Certainty values: CERTAIN_INCLUDE, CERTAIN_EXCLUDE, UNCERTAIN

| Value | Meaning | |-------|---------| | CERTAIN_INCLUDE | Component is definitely in scope for the deliverable | | CERTAIN_EXCLUDE | Component is definitely NOT in scope | | UNCERTAIN | Requires further analysis to determine scope |

Certainty vs confidence: Certainty is the classification (in/out/unknown). Confidence (0-100) measures how sure the agent is about that classification. An UNCERTAIN assessment with confidence 90 means the agent is highly confident the scope is ambiguous; a CERTAIN_INCLUDE with confidence 60 means moderate certainty it belongs.

Output Format

All commands return TOON format.

Add response:

status: success
hash_id: a3f2c1
type: bug

Query response:

status: success
plan_id: EXAMPLE-PLAN
total_count: 30
filtered_count: 15

findings[15]{hash_id,type,title,resolution}:
a3f2c1,bug,Null check missing,pending
b4e3d2,sonar-issue,TODO comment,fixed

Integration

Producers

| Client | Artifact | Operation | |--------|----------|-----------| | Sonar integration | finding (sonar-issue) | add, resolve | | CI integration | finding (pr-comment) | add, resolve | | phase-6-finalize | finding | add, promote | | Q-Gate agent | qgate finding | add, resolve | | Phase agents | qgate finding | add |

Consumers

| Client | Artifact | Operation | |--------|----------|-----------| | phase-6-finalize | finding | list, resolve, promote | | Phase agents (2-7) | qgate finding | list, resolve |

Promotion Workflow

At 6-finalize:

1. List unpromoted findings: list --plan-id {plan_id} --promoted false
2. For each finding to promote:
   • To manage-lessons (bug, improvement, anti-pattern) — first run the canonical three-gate lesson-creation policy in ../manage-lessons/standards/lesson-creation-policy.md (Gate 1 dedup, Gate 2 active-plan check, Gate 3 create); do not restate the gate mechanics. The two-step path-allocate add flow below is Gate 3, reached only when Gates 1 and 2 both clear:

     # Step A: allocate the lesson file (returns an absolute path)
     manage-lessons add --component {component} --category {type} --title {title}
     # Step B: write the finding body directly to the returned path via the Write tool
     # Step C: record the promotion
     promote --plan-id {plan_id} --hash-id {hash_id} --promoted-to {lesson_id}
     

     When Gate 1 returns merge_into (a similar lesson exists) or Gate 2 finds a covering active plan, do NOT allocate a new lesson — extend the existing lesson / fold into the plan per the policy, then still resolve the finding via promote --plan-id {plan_id} --hash-id {hash_id} --promoted-to {existing_lesson_id|active-plan}.
   • To architecture (tip, insight, best-practice):

     architecture enrich {type} --module {module} --{type} "{content}" --reasoning "From plan {plan_id}"
     promote --plan-id {plan_id} --hash-id {hash_id} --promoted-to architecture
     

promoted_to values: Either architecture (for tips/insights/best-practices routed to manage-architecture), or the lesson ID returned by manage-lessons add (the id field of the created lesson, still present in the TOON output).

Error cases:

• Promoting an already-promoted finding returns status: error, error: already_promoted
• If the target skill call fails, the finding is NOT marked as promoted (promote is the last step)

Canonical invocations

The canonical argparse surface for manage-findings.py. The D4 plugin-doctor analyzer (_analyze_manage_invocation.py) reads this section as source-of-truth for markdown notation occurrences across the marketplace.
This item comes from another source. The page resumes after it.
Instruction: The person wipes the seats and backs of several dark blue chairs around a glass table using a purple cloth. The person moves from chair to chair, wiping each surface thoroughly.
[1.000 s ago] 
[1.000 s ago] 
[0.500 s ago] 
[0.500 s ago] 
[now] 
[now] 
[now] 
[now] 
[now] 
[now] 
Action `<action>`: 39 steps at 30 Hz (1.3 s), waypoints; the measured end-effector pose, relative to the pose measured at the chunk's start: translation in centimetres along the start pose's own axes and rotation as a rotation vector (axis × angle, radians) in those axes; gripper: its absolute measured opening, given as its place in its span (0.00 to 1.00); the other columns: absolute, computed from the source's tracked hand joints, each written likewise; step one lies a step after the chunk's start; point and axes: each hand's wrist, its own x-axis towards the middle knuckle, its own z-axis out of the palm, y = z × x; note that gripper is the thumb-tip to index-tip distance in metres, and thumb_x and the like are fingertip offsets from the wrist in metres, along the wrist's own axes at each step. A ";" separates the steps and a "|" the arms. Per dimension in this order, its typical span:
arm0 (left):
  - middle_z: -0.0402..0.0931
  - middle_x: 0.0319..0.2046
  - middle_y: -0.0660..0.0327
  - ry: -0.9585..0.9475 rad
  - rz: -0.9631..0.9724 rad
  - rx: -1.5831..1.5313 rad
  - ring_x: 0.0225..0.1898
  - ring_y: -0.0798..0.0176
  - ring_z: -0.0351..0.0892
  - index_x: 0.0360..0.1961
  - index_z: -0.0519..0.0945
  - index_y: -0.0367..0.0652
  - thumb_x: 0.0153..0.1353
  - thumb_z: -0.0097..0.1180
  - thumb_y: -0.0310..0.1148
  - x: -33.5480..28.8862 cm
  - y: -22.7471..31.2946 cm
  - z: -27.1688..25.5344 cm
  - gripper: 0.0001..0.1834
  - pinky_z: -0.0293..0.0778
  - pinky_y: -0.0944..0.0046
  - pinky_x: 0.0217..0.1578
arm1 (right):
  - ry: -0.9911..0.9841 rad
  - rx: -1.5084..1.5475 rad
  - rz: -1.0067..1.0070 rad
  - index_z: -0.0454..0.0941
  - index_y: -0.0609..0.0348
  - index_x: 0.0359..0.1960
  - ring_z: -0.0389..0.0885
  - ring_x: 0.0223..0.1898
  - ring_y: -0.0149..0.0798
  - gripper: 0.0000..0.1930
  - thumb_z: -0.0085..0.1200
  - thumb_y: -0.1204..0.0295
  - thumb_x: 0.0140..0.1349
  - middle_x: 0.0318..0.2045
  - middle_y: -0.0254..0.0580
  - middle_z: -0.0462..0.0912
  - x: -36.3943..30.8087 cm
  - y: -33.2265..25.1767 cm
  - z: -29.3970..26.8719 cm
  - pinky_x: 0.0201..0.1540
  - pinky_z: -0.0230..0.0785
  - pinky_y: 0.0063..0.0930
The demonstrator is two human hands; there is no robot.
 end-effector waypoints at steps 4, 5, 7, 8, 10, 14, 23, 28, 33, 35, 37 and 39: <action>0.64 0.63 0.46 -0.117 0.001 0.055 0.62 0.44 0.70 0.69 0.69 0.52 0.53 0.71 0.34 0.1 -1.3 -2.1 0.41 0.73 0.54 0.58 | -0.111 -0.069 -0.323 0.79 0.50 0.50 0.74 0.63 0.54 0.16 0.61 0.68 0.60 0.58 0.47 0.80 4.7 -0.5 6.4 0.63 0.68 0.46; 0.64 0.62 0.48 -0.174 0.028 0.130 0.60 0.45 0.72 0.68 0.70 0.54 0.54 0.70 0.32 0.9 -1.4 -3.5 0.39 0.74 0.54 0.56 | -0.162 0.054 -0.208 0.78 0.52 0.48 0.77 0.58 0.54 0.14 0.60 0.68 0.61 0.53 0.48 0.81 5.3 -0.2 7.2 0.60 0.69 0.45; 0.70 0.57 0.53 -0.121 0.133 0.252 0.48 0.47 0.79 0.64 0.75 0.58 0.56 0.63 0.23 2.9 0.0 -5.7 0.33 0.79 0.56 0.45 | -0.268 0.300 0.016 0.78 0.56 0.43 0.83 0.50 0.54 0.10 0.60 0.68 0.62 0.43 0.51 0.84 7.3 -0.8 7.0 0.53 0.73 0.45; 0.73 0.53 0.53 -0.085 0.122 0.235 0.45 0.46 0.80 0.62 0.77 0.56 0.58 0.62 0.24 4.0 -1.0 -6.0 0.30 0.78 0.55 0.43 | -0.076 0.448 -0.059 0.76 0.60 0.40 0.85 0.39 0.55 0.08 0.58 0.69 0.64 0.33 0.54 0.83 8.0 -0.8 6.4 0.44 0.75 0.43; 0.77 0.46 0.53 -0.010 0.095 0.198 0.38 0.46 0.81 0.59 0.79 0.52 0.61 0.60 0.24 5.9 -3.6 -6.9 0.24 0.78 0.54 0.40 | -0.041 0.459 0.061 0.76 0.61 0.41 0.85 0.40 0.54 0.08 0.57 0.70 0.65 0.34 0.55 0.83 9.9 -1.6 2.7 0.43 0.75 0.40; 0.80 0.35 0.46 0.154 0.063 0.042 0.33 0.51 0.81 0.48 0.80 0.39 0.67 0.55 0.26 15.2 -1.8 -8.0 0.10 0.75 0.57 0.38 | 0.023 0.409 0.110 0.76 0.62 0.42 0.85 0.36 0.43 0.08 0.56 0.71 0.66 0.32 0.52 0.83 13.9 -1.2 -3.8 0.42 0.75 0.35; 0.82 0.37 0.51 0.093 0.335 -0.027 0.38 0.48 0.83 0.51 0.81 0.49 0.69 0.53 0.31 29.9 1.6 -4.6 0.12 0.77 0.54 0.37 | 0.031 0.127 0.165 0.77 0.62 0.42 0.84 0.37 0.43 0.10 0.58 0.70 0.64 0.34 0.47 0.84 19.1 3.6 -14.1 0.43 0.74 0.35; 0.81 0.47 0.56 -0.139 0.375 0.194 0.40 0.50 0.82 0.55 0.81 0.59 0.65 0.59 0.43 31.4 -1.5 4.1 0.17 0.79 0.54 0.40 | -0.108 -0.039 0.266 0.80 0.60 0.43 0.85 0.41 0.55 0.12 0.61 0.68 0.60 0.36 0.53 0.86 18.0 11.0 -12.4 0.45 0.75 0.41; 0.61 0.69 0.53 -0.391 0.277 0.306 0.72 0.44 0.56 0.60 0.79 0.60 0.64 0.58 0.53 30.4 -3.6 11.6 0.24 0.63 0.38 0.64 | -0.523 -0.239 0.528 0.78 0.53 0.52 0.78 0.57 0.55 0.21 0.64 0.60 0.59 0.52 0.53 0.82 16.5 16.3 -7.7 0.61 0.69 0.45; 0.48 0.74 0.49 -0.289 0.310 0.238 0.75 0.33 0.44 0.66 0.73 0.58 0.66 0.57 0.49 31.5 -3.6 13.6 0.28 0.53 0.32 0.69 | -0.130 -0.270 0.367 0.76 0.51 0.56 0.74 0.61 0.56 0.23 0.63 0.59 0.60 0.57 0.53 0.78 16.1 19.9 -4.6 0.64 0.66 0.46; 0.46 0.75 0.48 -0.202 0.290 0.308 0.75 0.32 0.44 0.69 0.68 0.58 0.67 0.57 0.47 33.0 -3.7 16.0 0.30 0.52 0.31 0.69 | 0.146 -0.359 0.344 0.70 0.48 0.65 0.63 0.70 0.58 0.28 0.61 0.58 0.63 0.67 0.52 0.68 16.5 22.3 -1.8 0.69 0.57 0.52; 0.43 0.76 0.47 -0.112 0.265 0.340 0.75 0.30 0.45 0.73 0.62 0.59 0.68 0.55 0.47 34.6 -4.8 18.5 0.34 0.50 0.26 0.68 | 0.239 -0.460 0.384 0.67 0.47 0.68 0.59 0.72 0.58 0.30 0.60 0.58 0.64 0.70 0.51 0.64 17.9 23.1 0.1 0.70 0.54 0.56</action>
Consuming skills xref this section by name (e.g., "see manage-findings Canonical invocations → qgate add") instead of restating the command inline.

add

python3 .plan/execute-script.py plan-marshall:manage-findings:manage-findings add \
  --plan-id PLAN_ID --type TYPE --title TEXT --detail TEXT \
  [--file-path PATH] [--line N] [--component COMPONENT] [--module MODULE] \
  [--rule RULE] [--severity SEVERITY]

list

python3 .plan/execute-script.py plan-marshall:manage-findings:manage-findings list \
  --plan-id PLAN_ID \
  [--type TYPE_CSV] [--resolution RESOLUTION] [--promoted {true|false}] \
  [--file-pattern PATTERN]

get

python3 .plan/execute-script.py plan-marshall:manage-findings:manage-findings get \
  --plan-id PLAN_ID --hash-id HASH_ID

resolve

python3 .plan/execute-script.py plan-marshall:manage-findings:manage-findings resolve \
  --plan-id PLAN_ID --hash-id HASH_ID --resolution RESOLUTION \
  [--detail TEXT]

promote

python3 .plan/execute-script.py plan-marshall:manage-findings:manage-findings promote \
  --plan-id PLAN_ID --hash-id HASH_ID --promoted-to TARGET

qgate add

python3 .plan/execute-script.py plan-marshall:manage-findings:manage-findings qgate add \
  --plan-id PLAN_ID --phase PHASE --source SOURCE --type TYPE \
  --title TEXT --detail TEXT \
  [--file-path PATH] [--component COMPONENT] [--severity SEVERITY] [--iteration N]

qgate list

python3 .plan/execute-script.py plan-marshall:manage-findings:manage-findings qgate list \
  --plan-id PLAN_ID --phase PHASE \
  [--resolution RESOLUTION] [--source SOURCE] [--iteration N]

qgate resolve

python3 .plan/execute-script.py plan-marshall:manage-findings:manage-findings qgate resolve \
  --plan-id PLAN_ID --hash-id HASH_ID --resolution RESOLUTION --phase PHASE \
  [--detail TEXT]

qgate clear

python3 .plan/execute-script.py plan-marshall:manage-findings:manage-findings qgate clear \
  --plan-id PLAN_ID --phase PHASE

assessment add

python3 .plan/execute-script.py plan-marshall:manage-findings:manage-findings assessment add \
  --plan-id PLAN_ID --file-path PATH --certainty CERTAINTY --confidence N \
  [--agent AGENT] [--detail TEXT] [--evidence TEXT]

assessment list

python3 .plan/execute-script.py plan-marshall:manage-findings:manage-findings assessment list \
  --plan-id PLAN_ID \
  [--certainty CERTAINTY] [--min-confidence N] [--max-confidence N] \
  [--file-pattern PATTERN]

assessment get

python3 .plan/execute-script.py plan-marshall:manage-findings:manage-findings assessment get \
  --plan-id PLAN_ID --hash-id HASH_ID

assessment clear

python3 .plan/execute-script.py plan-marshall:manage-findings:manage-findings assessment clear \
  --plan-id PLAN_ID [--agent AGENT]

Error Responses

See manage-contract.md for the standard error response format.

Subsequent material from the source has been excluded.